Technical Parameters of C8 Alkylglucosides:
Product name HLB Chroma Appearance
C8 Alkylglucoside 13-15 N/A Amber liquid

Applicable C8 Alkylglucoside :
It is often used as a strong alkali system of active agents for cleaning surfaces such as beer bottles, textiles, and metals.

Packing & Shipping for C8 Alkyl glucoside
There are different types of packing depending on what you want to pack. C8 Alkyl glucoside quantity.
C8 Alkylglucoside Packing 1kg per bottle, 25kg per barrel, or 200kg per barrel.
C8 Alkylglucoside shipping The shipment can be made by sea, air, or express as soon after payment as possible.

C8 Alkylglucoside Property

Alternative Names Isoctylglucoside
CAS Number 125590-73-0
Compound Formula (C6H11O5)nOR
Molecular Mass N/A
Appearance Amber liquid
Melting Point N/A
Boiling Point N/A
Density N/A
Solubility In H2O N/A
Exact Mass N/A

Health & Safety Information Alkyl C8 glucoside

Sign Word N/A
Hazard Statements N/A
Hazard Codes N/A
Risk Codes N/A
Safety Declarations N/A
Transport Information

Spherical Aluminum oxide Powder Properties And Applications

Spherical Aluminum Oxide Aluminum oxide a-phase produced by high-temperature melting spraying has high sphericity. It performs well as a ceramic raw material and as a rubber and plastic filler.
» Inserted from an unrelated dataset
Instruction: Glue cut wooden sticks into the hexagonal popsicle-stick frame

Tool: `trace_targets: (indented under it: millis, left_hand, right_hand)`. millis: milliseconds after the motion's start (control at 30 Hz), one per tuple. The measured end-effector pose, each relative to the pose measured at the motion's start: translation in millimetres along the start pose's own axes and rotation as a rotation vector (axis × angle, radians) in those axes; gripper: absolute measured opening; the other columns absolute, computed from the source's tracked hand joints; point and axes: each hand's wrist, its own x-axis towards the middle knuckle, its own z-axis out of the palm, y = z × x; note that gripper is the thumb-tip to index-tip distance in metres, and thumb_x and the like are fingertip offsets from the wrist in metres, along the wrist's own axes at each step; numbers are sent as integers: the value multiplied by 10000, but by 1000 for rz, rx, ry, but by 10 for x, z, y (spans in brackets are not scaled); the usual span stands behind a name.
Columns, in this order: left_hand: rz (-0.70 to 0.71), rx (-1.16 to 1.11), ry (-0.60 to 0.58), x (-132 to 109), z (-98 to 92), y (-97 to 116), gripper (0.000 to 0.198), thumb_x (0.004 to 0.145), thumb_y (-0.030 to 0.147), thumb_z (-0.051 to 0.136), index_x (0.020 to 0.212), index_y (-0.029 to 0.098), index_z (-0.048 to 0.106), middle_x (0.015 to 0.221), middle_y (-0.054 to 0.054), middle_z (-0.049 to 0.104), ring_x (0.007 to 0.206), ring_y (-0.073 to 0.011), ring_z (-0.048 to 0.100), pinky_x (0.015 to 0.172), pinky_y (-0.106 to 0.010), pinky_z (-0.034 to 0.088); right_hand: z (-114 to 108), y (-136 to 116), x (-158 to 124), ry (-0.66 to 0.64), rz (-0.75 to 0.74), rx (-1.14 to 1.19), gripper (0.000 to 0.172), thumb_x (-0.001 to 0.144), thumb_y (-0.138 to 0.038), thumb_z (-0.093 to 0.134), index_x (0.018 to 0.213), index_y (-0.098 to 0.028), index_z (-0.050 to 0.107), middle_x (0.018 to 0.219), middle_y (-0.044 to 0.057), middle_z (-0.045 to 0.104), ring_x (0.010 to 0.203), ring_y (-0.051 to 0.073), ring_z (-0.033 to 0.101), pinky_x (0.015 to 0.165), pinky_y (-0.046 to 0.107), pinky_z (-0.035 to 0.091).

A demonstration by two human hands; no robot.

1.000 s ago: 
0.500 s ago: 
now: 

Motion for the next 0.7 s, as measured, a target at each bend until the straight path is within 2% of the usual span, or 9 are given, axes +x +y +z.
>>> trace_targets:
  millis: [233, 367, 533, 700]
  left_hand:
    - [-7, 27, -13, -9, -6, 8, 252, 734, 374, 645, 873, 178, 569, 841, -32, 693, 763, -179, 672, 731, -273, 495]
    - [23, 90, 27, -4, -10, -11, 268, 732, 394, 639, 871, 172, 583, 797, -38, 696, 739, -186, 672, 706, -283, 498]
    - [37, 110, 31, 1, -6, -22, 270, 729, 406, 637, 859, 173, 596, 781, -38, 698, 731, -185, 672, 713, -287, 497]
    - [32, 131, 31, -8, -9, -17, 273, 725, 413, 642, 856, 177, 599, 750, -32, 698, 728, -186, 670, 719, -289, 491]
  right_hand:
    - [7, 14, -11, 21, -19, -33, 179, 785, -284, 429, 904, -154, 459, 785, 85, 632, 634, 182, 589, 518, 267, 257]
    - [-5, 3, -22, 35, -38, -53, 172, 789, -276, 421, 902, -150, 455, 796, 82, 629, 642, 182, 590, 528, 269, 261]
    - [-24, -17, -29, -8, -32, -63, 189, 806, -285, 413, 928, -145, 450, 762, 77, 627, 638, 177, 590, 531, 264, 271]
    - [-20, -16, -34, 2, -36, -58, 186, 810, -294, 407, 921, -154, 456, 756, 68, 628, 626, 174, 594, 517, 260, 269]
Spherical aluminum oxide powder Properties

1. High Filling Spherical Aluminum Oxide has high sphericity with a wide particle distribution. It can fill rubber with high density. The mixture will have low viscosity, good fluidity and a low viscosity.

2. High thermal conductivity
A mixture with good heat dissipation and high thermal conductivity can be achieved by filling spherical silicon powder with aluminum oxide.

3. Low Wear
Aluminum oxide spherical is less abrasive than other types of aluminum oxide. This means that equipment such as kneaders or molding machines can last longer.
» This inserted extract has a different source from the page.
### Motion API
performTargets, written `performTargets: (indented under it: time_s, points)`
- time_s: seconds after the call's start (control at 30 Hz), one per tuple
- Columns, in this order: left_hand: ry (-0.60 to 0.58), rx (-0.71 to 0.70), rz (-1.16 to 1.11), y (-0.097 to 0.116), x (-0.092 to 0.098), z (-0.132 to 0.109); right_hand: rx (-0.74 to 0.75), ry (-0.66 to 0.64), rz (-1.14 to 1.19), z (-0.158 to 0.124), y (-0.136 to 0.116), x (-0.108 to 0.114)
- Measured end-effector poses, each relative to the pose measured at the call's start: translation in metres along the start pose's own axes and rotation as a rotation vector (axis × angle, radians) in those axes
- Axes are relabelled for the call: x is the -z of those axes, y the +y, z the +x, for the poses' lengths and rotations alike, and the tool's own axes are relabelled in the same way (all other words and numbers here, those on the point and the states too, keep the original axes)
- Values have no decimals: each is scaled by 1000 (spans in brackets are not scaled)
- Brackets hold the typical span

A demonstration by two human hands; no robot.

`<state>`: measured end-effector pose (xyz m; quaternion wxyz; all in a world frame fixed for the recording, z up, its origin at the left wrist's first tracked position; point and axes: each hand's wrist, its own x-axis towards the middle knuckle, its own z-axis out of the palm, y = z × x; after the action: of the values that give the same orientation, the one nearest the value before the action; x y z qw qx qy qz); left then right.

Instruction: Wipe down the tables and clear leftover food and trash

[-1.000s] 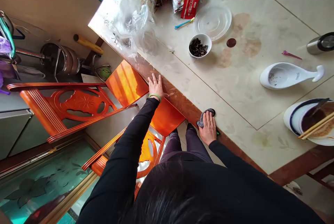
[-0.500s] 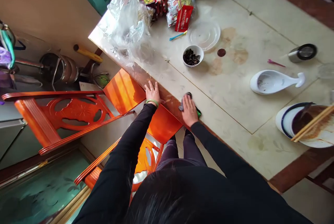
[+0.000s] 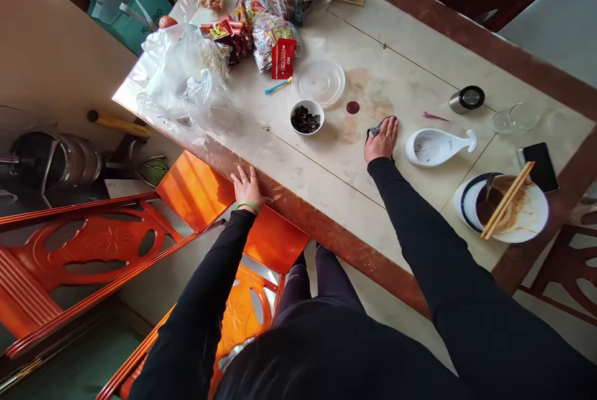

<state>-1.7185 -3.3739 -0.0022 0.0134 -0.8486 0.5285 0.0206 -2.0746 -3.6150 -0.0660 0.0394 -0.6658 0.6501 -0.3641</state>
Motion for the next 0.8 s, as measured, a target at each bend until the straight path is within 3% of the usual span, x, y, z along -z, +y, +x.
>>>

Spherical aluminum oxide powder Applications

1. Use as a ceramic material
The high quality ceramics produced with spherical aluminium oxide are a result of its excellent compression molding, blending and sintering qualities.
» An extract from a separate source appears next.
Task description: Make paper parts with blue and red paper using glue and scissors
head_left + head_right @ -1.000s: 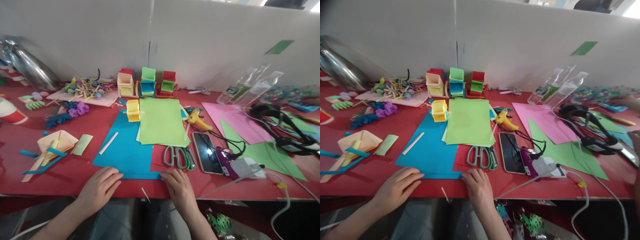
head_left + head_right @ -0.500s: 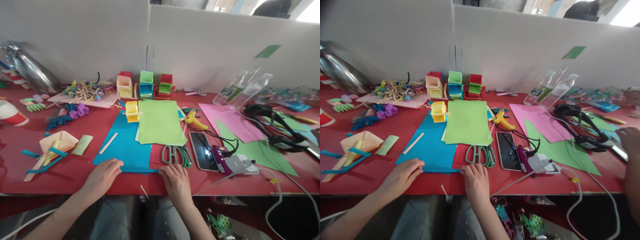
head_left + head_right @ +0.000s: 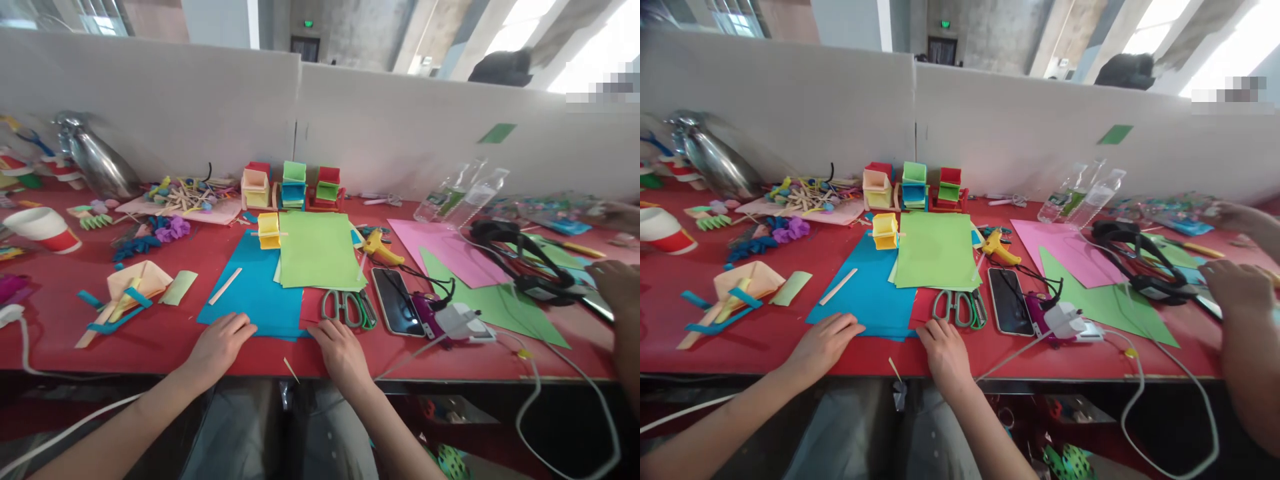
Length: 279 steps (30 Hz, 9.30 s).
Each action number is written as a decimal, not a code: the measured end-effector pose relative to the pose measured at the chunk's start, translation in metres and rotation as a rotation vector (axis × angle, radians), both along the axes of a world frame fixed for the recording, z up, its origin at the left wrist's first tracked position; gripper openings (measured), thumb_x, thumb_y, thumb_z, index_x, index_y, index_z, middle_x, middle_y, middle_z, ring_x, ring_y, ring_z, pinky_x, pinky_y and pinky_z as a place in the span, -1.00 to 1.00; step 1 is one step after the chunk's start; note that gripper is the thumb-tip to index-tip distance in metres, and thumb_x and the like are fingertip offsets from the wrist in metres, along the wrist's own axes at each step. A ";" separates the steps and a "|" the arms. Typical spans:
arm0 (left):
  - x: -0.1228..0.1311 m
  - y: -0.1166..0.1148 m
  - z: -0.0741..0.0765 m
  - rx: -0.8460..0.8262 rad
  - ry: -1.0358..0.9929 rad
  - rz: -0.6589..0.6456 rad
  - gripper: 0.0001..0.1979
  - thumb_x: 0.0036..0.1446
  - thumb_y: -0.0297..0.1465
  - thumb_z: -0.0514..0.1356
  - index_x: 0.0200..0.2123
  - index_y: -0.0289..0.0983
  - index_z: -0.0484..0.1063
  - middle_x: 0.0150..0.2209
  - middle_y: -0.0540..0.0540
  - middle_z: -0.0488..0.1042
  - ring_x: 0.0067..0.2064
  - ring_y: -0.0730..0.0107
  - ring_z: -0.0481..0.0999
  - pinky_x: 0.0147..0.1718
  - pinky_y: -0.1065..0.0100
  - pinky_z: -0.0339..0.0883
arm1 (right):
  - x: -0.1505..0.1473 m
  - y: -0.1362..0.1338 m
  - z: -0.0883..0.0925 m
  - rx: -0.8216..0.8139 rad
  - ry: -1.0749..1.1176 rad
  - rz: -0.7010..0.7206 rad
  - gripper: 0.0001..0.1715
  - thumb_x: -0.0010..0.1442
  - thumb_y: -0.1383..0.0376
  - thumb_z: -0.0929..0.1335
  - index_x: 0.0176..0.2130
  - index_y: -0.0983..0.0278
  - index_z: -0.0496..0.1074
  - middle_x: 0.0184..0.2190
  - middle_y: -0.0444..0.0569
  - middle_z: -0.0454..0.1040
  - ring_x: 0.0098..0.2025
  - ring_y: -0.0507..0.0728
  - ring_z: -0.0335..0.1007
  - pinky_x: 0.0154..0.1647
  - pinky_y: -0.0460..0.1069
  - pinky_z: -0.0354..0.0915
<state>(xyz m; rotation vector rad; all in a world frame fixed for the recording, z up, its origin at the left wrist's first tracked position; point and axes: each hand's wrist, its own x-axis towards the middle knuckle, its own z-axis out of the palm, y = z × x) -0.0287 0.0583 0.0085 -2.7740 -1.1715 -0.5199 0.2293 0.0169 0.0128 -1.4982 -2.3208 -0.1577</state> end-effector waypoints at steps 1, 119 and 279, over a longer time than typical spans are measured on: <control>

2. It is used as a material for grinding and polishing
You can prevent scratches by using spherical Aluminum Oxide as a polishing agent.

3. It is used in the petrochemical industries
In the petrochemical industries, the requirements for pore size distribution as well as pore structure are increasing. To control the pore sizes and distributions of the formed carrier particles, it is possible to adjust the particle size configuration for the spherical aluminium oxide powder.

4. Catalysts:
Aluminum oxide spheres can be used as catalysts to reduce abrasion. They also increase the lifespan of the catalysts, which will lower the production costs.

5. Surface protective coating
Spraying a spherical powder of aluminum oxide on metals or plastics can improve their hardness, corrosion resistance, wear resistance, and fire resistance. Surface protection for machinery, knives and chemical pipelines can be improved by using this powder.

6. Used in luminescent material
Aluminum oxide powder spheres have a high density that can reduce the scattering and loss of light.

7. Electronics industry
The excellent properties of spherical aluminium oxide in terms electrical, mechanical and thermal properties make it widely used in semiconductor electronic packaging.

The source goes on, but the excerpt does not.